寒くなってくると、冬の野菜が美味しくなってきます。特に冬のホウレンソウは葉が肉厚で味も濃くなって、本当に旬だなと感じられます。
 夏だと種をまいてから30日で収穫できますが、秋から冬だと50~60日、厳寒期にさしかかるとそれ以上の日数をかけて大きくなります。じっくりと時間をかけて生育して、うまみを蓄えています。真冬だと生育が停滞してしまうホウレンソウもビニルハウスの中では生育しますが、少しやわらかくて頼りない感じです。そこで収穫が近づくころ、ハウスをあけて寒気にさらすと生育が一時停滞しますが、肉厚の美味しいホウレンソウができます。私は完熟ならぬ「寒熟」ホウレンソウだと思っています。

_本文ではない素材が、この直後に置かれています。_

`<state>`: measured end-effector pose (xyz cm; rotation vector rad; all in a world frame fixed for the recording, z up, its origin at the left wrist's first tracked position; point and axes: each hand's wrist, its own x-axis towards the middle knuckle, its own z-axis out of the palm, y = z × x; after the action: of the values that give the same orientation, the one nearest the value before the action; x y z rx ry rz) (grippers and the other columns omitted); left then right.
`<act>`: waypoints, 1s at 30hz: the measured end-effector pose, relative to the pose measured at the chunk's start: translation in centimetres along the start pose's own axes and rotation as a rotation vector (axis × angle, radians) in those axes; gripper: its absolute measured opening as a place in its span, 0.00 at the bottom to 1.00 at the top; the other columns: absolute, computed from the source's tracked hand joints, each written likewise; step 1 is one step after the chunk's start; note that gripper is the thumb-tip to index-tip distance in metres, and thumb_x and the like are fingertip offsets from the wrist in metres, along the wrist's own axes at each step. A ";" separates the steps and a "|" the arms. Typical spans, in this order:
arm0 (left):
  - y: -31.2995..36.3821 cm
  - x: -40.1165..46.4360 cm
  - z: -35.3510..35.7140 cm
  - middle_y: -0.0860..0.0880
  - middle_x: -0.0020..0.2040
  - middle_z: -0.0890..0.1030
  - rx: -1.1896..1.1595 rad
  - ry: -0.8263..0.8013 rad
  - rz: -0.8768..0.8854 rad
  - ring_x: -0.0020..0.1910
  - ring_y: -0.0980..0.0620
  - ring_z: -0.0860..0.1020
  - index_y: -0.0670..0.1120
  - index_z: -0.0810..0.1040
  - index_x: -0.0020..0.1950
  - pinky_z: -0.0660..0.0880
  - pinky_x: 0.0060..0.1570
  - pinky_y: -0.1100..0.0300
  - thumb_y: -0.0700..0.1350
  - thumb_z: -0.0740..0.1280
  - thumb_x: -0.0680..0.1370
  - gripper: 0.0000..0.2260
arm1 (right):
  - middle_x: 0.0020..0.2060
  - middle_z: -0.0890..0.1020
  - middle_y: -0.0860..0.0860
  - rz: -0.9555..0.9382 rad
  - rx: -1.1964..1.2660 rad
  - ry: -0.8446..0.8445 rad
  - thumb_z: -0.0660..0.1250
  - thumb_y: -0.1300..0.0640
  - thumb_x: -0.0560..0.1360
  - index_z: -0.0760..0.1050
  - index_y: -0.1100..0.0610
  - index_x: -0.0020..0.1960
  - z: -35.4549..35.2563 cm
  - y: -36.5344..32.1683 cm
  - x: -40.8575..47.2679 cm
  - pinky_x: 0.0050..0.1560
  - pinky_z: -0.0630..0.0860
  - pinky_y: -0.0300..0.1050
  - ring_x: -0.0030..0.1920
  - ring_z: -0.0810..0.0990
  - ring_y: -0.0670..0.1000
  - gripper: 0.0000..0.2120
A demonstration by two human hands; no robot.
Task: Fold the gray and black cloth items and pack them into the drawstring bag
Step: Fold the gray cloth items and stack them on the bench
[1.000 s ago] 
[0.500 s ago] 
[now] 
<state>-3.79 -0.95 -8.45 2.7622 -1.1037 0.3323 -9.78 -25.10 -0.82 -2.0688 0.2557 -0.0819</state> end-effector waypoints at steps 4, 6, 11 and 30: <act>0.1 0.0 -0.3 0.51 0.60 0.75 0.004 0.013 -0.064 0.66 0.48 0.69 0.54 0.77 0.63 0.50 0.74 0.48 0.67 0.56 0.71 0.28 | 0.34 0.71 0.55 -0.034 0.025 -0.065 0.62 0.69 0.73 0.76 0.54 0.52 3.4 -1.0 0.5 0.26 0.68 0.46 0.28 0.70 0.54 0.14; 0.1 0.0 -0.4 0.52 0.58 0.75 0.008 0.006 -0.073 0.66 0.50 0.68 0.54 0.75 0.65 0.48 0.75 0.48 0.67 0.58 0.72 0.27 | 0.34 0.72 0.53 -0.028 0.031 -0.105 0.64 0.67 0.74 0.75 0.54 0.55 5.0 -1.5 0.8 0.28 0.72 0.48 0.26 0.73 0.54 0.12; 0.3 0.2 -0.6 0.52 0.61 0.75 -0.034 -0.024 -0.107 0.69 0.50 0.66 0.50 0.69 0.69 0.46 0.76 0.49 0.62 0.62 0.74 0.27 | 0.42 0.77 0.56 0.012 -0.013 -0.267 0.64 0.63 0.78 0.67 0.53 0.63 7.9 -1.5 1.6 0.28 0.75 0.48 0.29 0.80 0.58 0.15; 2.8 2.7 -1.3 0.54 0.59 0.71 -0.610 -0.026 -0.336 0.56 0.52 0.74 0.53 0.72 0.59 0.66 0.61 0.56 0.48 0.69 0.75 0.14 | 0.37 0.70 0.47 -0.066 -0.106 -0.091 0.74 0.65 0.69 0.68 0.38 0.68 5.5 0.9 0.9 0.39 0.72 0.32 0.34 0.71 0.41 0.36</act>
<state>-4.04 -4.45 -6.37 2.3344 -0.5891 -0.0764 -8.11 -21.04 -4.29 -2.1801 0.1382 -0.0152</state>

 味が濃くなってくると言うことは、同時に栄養成分も高くなってきます。例えば、ビタミンCでは、夏の3倍以上の含有量があります。1年前に18年ぶりに改訂された5訂日本食品標準成分表から、ホウレンソウの項は夏と冬の2通りの数値が表示されるようになりました。

 私が子供の頃、ホウレンソウの根の紅いところに栄養があるのでしっかり食べなさいと教えられました。調べてみると、たしかに根、茎、葉の順に糖分などの含有率が高いことがわかりました。ただし、根は株全体の重量の3%程度ですので、わざわざ根っこばかり食べる必要もなかったようです。

 ホウレンソウは現在作られている品種だけでも数十種類あります。味については品種間差よりも冬と夏の差の方がはるかに大きくなります。かつては生育が早い品種が好まれたのですが、現在、農業技術センターでは後期にゆっくり生育し、収穫しやすい立ち姿のホウレンソウを中心に選定・推奨しています。あまり生育が早く草丈が30cm以上になると出荷する袋からはみ出してしまうからです。現在の品種には単に収量が多いだけでなく、作業性のよさが求められているのです。